結論をお伝えすると、給与情報はJobPostingのような書けば表示されるものではありません。Googleが表示すると判断しないことには掲載できないのです。
しかし、書かなければ表示されないのも事実で、記載しておくに越したことはありません。
求人で給与を出すことは、会社側と求職者側の期待値をあわせるうえで重要。つまり、内定が決まってから「こんなはずじゃなかった…」と両者ないしは一方が思わないためにも、給与の情報を出しておく必要があります。
とはいえ、具体的にどうしたらよいかはわかりにくいですよね。
そこでこの記事では、Googleしごと検索における給与推定額の構造化データについて
・そもそもGoogleしごと検索で給与推定額を出せる状態にするには?
・Googleしごと検索で表示できる、給与推定額の関連プロパティ
・給与推定額の構造化データに関するコンテンツガイドライン
・給与推定額の構造化データが使われている実例:ミドルの転職
の順に解説します。
自社の求める条件に合った求職者から応募してもらうためにも、ぜひ参考にしてみてください。
そもそもGoogleしごと検索で給与推定額を出せる状態にするには?
Googleしごと検索は、御社の求人ページをクロール(ロボットが自動でページを巡回すること)、またはIndexingAPIによる連携により掲載されるようになっています。
しかし、この給与数定額は求人情報のページではなく、職種情報のページとして別個で作成するのが一般的であるため、給与推定額の構造化データはJobPostingなど他の構造化データとひもづける必要はなく、単独で存在させることが必要です。
JobPostingではない給与推定額のプロパティで何が表示できるのか、については以下で解説します。
Googleしごと検索で表示できる、給与推定額の関連プロパティ
ここでは実際にGoogleしごと検索で表示できる、給与推定額の関連プロパティについて、以下の順で解説します。
【職業の定義に関するデータタイプ】
・Occupation
・OccupationAggregation
・OccupationAggregationByEmployer
【統計情報に関するデータタイプ】
・QuantitativeValueDistribution
・MonetaryAmountDistribution
統計情報に関するものは求人情報では扱うことは稀だと思いますが、難しいものではありません。
職業の定義に関するデータタイプ
まずは求人を出している職業について、情報を表示するためのプロパティを紹介していきます。
Occupationタイプ
Occupationタイプでは、給与推定額をはじめとして、業務内容や職種など、その職業に関する基本的な情報を表示できます。
必須プロパティは以下の通り。
・estimatedSalary:給与推定額。給与の幅や平均も表示できる。
・name:職業名。自由テキストで簡潔に説明する。
・occupationLocation:職がある地域。都市レベルの詳細さが推奨されている。
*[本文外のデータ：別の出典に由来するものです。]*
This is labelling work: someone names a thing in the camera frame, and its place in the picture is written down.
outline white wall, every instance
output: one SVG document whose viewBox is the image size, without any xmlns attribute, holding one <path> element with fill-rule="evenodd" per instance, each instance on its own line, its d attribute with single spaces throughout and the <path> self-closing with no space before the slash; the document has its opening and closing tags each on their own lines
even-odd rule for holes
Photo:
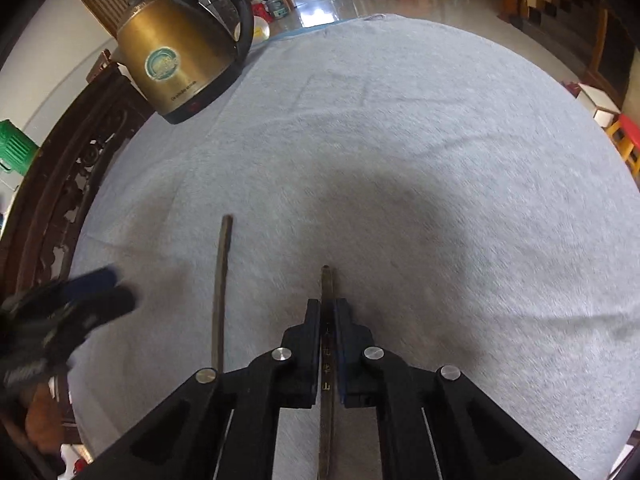
<svg viewBox="0 0 640 480">
<path fill-rule="evenodd" d="M 115 42 L 80 0 L 47 0 L 0 70 L 0 120 L 40 145 L 86 86 L 85 76 Z M 22 177 L 0 171 L 0 212 Z"/>
</svg>

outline cardboard box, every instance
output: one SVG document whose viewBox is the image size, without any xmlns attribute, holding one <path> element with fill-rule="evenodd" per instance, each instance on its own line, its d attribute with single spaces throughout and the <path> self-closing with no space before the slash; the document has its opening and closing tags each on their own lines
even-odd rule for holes
<svg viewBox="0 0 640 480">
<path fill-rule="evenodd" d="M 620 113 L 620 108 L 602 90 L 583 83 L 578 84 L 578 86 L 580 87 L 580 93 L 577 101 L 587 109 L 589 115 L 601 127 L 609 128 Z"/>
</svg>

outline metal rod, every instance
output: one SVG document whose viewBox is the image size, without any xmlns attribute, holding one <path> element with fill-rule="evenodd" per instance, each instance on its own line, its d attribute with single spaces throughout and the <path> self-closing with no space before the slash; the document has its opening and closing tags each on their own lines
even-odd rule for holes
<svg viewBox="0 0 640 480">
<path fill-rule="evenodd" d="M 220 373 L 223 372 L 224 365 L 226 269 L 229 249 L 231 248 L 231 231 L 233 223 L 233 216 L 224 215 L 222 217 L 220 238 L 218 239 L 216 275 L 213 283 L 211 365 Z"/>
<path fill-rule="evenodd" d="M 334 435 L 335 319 L 334 279 L 331 267 L 323 266 L 320 278 L 320 446 L 318 480 L 328 480 Z"/>
</svg>

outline kettle base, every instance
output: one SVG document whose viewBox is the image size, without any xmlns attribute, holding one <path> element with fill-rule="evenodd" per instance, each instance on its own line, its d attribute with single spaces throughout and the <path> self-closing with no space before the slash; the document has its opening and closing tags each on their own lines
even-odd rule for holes
<svg viewBox="0 0 640 480">
<path fill-rule="evenodd" d="M 203 87 L 187 102 L 178 106 L 175 110 L 163 115 L 169 124 L 179 124 L 193 117 L 199 111 L 204 110 L 213 101 L 219 98 L 242 73 L 242 65 L 233 62 L 225 71 L 211 83 Z"/>
</svg>

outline kettle logo sticker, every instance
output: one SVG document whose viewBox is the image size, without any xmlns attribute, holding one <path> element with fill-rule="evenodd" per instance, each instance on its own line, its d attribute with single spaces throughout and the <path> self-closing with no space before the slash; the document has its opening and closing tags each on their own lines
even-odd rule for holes
<svg viewBox="0 0 640 480">
<path fill-rule="evenodd" d="M 156 81 L 169 79 L 179 66 L 180 59 L 177 52 L 167 46 L 154 50 L 145 61 L 146 74 Z"/>
</svg>

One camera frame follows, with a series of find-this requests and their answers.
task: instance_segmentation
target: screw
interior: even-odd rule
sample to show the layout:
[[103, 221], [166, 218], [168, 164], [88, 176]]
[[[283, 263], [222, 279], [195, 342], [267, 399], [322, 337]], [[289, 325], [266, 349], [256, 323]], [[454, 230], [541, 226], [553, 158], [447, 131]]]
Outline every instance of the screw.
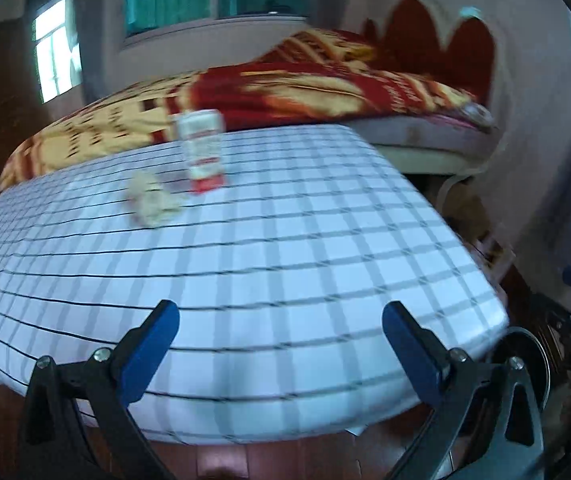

推奨プロパティもあります。こちらは任意で記述しましょう。
・description:職業の説明。詳細かつ具体的に説明する必要あり。
・mainEntityOfPage:給与推定額が出された日付。
OccupationAggregationタイプ
OccupationAggregationタイプでは、その職業の福利厚生や必要な経験年数を表示できます。
こちらは全て推奨プロパティです。
・sampleSize:給与データを出すにいたったサンプルの数。
・yearsExperienceMax:この職業で求められる上限の経験年数。
・yearsExperienceMin:この職業で求められる最低減の経験年数。
ちなみに2番目のyearsExperienceMaxは「若手だけを採用したい」と思っているときなどに便利なプロパティです。
OccupationAggregationByEmployerタイプ
OccupationAggregationByEmployerタイプでは、その求人を提供している大元の組織名を表示できます。
具体的には「セブン-イレブン 渋谷駅西店の求人を提供しているのは、セブン&アイ・ホールディングスなのか」のような情報を求職者に提示します。
必須プロパティは以下の通り。
・hiringOrganization:職業を提供する組織名。
統計情報に関するデータタイプ
次は統計情報に関するデータタイプを紹介します。主に給与の平均や上限などを表示できるプロパティです。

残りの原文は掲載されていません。